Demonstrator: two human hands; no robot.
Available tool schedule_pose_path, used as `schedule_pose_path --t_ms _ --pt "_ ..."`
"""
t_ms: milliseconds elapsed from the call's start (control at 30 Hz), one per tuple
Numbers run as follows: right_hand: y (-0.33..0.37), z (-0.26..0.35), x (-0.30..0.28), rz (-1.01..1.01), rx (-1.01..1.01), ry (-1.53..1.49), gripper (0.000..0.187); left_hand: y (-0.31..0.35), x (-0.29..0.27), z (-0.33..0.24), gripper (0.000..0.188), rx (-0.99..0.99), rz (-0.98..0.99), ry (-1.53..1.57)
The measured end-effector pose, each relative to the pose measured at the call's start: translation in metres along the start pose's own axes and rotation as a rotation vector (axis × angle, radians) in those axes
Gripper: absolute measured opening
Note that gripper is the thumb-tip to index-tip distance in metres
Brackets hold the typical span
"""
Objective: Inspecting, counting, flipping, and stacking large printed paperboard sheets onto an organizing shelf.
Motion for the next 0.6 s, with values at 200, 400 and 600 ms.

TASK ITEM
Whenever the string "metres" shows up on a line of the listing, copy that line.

YOUR SOLUTION
The measured end-effector pose, each relative to the pose measured at the call's start: translation in metres along the start pose's own axes and rotation as a rotation vector (axis × angle, radians) in those axes
Note that gripper is the thumb-tip to index-tip distance in metres

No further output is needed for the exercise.